What must the DPIA include?

A DPIA will essentially be a step-by-step review of the new technology, project, activity or process. It will need to examine each stage of the data processing activity and identify/address all of the risks involved in that activity.

The GDPR sets out the following minimum required features of a DPIA:

  • A description of the envisaged processing operations and the purposes of the processing - for example, explaining what personal data will be used, who will it be obtained from or disclosed to, who will have access to it;
  • An assessment of the necessity and proportionality of the data processing;
  • An assessment of the risks to the rights of the individuals affected (for example, financial loss, distress or the risk that inadequate disclosure controls could increase the likelihood of personal data being shared inappropriately); and
  • The measures envisaged to address the risks and demonstrate compliance with the GDPR. (Some risks may be able to be eliminated altogether or reduced, however most activities will have some impact on privacy and will require an organisation to accept some level of risk.)

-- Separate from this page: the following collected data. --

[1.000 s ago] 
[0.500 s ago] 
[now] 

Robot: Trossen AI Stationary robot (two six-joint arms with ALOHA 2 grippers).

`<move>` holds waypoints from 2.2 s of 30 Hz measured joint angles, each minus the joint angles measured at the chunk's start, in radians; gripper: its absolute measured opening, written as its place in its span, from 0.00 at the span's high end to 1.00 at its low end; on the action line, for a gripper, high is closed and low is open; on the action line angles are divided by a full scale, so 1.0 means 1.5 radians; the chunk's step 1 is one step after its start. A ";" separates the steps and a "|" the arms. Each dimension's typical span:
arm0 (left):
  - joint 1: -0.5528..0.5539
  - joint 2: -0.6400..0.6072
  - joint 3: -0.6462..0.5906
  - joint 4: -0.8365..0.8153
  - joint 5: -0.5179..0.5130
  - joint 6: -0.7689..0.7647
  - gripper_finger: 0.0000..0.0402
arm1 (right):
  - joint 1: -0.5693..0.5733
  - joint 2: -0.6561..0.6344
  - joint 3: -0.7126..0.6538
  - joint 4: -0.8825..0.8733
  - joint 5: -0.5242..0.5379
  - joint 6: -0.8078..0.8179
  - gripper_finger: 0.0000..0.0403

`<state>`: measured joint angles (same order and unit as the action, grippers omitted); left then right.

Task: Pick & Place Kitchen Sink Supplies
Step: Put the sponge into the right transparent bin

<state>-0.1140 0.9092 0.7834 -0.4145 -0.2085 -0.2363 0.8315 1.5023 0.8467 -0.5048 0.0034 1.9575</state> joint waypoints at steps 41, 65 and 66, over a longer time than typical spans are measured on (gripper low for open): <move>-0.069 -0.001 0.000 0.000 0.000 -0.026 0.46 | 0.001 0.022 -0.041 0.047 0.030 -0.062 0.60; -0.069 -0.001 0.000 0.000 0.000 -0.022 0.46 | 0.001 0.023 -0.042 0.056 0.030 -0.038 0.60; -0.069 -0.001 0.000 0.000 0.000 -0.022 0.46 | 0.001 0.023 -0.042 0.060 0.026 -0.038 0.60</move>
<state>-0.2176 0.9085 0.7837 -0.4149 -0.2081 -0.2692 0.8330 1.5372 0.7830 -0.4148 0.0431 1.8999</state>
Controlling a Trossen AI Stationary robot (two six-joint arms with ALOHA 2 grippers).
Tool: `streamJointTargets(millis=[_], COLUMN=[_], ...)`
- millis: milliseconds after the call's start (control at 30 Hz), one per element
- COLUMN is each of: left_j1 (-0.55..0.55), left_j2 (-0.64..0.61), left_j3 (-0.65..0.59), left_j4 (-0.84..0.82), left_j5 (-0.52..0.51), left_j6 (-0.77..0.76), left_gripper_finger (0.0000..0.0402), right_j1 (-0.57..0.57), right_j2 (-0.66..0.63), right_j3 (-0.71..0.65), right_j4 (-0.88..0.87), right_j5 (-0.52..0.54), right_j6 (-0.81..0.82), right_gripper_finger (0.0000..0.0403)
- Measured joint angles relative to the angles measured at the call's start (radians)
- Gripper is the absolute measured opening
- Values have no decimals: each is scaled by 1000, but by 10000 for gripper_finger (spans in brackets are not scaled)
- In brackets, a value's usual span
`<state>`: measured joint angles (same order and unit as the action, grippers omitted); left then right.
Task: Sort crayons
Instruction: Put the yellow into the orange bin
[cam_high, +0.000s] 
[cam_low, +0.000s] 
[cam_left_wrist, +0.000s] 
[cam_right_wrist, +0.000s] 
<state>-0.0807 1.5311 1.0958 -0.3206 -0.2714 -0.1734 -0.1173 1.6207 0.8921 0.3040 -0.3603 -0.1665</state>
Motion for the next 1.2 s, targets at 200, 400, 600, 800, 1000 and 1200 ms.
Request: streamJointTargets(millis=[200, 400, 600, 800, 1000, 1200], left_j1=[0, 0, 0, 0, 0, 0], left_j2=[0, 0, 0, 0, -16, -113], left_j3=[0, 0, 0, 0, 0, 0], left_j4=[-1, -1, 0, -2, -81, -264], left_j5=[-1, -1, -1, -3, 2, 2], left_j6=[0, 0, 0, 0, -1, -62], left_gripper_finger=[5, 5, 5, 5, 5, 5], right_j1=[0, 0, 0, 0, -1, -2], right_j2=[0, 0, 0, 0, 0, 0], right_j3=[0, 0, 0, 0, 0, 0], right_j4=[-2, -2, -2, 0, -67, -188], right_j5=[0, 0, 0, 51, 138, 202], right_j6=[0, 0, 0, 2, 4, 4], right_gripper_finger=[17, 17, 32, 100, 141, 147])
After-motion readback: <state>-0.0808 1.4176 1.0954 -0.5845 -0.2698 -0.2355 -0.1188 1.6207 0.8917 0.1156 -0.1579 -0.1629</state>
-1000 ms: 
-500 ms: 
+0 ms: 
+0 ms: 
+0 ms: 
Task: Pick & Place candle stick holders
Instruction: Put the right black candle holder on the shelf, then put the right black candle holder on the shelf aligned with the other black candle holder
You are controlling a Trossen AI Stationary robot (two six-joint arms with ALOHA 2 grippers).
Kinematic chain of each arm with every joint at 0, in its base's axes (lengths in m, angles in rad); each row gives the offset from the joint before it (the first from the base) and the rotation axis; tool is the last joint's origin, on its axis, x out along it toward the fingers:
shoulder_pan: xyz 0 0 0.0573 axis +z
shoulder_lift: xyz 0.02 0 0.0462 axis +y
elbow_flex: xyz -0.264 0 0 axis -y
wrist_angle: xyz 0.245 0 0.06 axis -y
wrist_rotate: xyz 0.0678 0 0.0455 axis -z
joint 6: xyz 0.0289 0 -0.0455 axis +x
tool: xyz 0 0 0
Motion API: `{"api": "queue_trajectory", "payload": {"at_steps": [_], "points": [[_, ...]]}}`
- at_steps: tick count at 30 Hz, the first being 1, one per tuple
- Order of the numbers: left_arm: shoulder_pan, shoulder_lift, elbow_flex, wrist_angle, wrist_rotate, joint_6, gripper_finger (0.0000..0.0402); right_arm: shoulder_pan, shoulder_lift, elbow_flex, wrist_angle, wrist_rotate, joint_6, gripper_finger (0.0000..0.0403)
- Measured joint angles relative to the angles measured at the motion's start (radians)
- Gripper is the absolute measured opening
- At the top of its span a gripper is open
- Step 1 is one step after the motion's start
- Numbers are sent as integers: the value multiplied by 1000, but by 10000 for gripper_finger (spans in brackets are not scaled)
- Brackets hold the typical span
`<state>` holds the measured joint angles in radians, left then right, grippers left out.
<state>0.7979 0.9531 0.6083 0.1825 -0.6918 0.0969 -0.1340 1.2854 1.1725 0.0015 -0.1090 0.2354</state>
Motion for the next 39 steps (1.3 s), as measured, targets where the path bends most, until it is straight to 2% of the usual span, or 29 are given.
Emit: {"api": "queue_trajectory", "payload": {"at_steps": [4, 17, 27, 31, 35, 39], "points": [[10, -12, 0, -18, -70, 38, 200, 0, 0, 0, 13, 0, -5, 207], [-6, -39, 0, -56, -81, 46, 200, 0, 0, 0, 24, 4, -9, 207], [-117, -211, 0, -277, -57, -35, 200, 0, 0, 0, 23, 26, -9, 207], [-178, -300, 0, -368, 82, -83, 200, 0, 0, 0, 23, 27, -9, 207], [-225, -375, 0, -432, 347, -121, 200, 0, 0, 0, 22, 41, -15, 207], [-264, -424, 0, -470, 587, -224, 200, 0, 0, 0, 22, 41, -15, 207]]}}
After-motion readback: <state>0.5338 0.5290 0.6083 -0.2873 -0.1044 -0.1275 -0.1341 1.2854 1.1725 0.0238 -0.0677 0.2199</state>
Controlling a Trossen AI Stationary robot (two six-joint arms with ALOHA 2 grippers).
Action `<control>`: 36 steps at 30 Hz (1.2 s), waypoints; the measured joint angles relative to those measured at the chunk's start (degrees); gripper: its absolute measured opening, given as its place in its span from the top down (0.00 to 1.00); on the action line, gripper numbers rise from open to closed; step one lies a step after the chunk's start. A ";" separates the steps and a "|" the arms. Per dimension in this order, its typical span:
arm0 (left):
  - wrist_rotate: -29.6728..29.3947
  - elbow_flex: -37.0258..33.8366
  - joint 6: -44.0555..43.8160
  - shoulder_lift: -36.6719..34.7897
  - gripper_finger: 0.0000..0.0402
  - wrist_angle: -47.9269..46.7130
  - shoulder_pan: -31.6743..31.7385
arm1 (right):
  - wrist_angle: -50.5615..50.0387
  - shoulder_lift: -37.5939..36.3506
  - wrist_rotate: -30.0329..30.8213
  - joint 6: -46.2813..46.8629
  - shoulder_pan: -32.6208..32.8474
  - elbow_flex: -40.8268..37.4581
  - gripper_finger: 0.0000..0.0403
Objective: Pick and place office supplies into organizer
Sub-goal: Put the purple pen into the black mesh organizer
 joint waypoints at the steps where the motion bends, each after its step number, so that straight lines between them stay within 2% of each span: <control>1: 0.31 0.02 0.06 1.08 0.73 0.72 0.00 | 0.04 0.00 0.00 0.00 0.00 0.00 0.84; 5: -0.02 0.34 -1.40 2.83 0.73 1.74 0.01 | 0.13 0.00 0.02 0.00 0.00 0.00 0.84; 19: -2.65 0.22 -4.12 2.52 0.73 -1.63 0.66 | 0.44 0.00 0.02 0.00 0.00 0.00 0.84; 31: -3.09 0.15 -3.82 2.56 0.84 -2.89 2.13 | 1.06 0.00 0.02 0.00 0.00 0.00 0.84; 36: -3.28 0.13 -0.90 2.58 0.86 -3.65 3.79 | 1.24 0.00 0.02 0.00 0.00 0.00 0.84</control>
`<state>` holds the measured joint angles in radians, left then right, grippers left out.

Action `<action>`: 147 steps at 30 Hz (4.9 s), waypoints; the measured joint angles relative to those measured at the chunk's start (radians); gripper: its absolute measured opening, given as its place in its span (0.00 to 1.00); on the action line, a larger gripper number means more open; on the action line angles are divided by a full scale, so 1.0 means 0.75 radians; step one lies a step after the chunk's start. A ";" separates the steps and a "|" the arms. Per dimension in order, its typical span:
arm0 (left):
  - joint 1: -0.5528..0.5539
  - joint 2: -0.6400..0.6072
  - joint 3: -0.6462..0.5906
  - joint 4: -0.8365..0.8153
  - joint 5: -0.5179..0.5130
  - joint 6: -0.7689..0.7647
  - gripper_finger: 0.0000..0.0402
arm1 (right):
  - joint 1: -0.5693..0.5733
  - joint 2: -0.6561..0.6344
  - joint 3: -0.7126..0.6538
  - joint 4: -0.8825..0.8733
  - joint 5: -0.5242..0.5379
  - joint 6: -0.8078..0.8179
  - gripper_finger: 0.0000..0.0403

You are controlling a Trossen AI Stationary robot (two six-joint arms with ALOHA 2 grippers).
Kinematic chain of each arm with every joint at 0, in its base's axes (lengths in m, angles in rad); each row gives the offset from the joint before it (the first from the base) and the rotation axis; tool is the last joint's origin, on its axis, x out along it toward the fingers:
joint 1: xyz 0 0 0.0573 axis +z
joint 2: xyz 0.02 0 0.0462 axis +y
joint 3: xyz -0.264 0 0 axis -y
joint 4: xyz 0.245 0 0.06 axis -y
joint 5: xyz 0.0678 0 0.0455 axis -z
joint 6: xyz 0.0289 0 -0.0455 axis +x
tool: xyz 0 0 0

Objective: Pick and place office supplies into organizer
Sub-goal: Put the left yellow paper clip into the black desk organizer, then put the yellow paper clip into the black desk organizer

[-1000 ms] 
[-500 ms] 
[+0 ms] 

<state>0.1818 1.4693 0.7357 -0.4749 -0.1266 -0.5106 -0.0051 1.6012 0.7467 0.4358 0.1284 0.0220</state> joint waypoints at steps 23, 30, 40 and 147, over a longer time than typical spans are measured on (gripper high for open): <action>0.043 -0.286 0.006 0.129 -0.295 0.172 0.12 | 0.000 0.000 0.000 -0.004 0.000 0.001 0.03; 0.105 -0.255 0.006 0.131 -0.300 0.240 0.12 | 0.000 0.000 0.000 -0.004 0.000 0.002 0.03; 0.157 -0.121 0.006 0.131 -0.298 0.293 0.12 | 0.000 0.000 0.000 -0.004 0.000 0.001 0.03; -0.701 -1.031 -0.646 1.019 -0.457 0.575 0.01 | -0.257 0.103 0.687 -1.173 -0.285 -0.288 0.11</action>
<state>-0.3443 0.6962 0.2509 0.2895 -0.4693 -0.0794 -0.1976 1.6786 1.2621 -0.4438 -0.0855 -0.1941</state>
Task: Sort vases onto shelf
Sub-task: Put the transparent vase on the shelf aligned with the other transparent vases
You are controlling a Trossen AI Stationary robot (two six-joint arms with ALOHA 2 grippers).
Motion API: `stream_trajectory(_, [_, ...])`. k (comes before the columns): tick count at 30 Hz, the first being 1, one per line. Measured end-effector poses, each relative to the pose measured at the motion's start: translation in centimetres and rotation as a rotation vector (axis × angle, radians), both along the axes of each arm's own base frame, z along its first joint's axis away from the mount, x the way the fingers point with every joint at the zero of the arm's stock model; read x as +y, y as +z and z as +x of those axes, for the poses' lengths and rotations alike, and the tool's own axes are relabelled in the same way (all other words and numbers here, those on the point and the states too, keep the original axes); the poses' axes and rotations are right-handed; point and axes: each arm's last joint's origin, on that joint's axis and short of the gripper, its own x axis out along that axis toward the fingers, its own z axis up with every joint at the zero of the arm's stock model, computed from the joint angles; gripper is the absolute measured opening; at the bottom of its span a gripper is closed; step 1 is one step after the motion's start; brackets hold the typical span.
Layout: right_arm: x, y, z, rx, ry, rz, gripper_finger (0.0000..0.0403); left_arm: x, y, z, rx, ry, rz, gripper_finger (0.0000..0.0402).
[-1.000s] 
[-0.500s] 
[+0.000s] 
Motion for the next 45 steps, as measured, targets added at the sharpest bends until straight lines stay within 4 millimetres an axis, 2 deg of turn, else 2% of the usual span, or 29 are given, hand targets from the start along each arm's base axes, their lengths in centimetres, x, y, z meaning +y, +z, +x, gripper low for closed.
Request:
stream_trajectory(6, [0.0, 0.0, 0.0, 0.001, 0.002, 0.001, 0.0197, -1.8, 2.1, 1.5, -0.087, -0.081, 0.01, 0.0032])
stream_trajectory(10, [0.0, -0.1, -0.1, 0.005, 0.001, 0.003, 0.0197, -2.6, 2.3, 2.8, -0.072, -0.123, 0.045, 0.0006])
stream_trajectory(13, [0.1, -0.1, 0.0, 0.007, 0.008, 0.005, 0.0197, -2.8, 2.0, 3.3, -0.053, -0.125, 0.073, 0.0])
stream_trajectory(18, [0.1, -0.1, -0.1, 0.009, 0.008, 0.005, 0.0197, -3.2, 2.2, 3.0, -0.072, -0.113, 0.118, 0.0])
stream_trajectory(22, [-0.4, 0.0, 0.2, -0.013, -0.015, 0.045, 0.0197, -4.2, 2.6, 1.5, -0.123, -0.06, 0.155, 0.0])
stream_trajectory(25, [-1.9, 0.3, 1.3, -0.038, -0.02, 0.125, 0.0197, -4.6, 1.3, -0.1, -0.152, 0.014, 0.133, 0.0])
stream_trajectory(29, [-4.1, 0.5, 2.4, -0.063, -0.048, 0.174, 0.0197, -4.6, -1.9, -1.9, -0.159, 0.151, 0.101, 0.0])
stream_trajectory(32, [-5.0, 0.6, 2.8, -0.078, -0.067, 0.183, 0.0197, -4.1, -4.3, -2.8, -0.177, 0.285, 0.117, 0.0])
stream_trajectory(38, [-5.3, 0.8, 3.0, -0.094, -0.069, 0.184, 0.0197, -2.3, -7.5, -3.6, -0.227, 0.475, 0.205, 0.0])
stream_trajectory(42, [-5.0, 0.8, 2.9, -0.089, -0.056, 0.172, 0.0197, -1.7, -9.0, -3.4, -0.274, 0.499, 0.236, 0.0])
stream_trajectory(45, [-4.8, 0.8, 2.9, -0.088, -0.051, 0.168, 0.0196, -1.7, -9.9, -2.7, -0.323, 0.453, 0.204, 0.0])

Consultation with a broad range of stakeholders will also be an integral part of the DPIA process. Internally, this will mean speaking with the relevant departments involved with the proposed technology, project, process or activity. For example the IT team, the HR department or senior management who will be able to highlight risks and solutions based on their own area of interest or expertise. Consultation with external stakeholders will also provide an organisation the opportunity to get input from those who will ultimately be affected by the data processing activity. (Where the affected individuals are employees, any recognised employee forum or trade unions will need to consulted.)

The GDPR does not specify a particular process that must be followed to carry out a DPIA, although there are a number of different established processes. Helpfully, Annex 1 of the guidelines contains a list of links to examples of existing DPIA frameworks (including the ICO PIA code of practice) and to international standards containing DPIA methodologies. Annex 2 of the guidelines also sets out the criteria for an acceptable DPIA by reference to the relevant GPDR provisions.

What are the next steps?

Once the DPIA is complete the organisation will need to ensure any steps recommended as a result of the assessment are integrated into the project plan (in respect of the proposed technology, project, activity or process) and more crucially, implemented.

If an outcome of the DPIA is that a risk cannot be mitigated, reduced or eliminated organisations will need to consider whether to reject the activity or to accept the risk. Any serious risks identified by the DPIA may need to be reported to the ICO to seek its opinion as to whether the intended processing operation complies with the GDPR.

The DPIA will need to be signed off at an appropriate level, e.g. by the board, a managing partner, risk partner etc. Where the DPO's guidance is not followed then the organisation will need to document why.

The organisation's data inventory will also need to be updated to reflect the changes in processing operations, so that the data inventory remains an accurate overview of the organisation's processing operations, and it would be useful to include links to the DPIA undertaken so it can be located easily, again supporting the accountability principle.

Organisations may also wish to consider publishing the report (or a summary of the content excluding any confidential information) to evidence and promote the organisation's compliance with the key GDPR principles of transparency and accountability.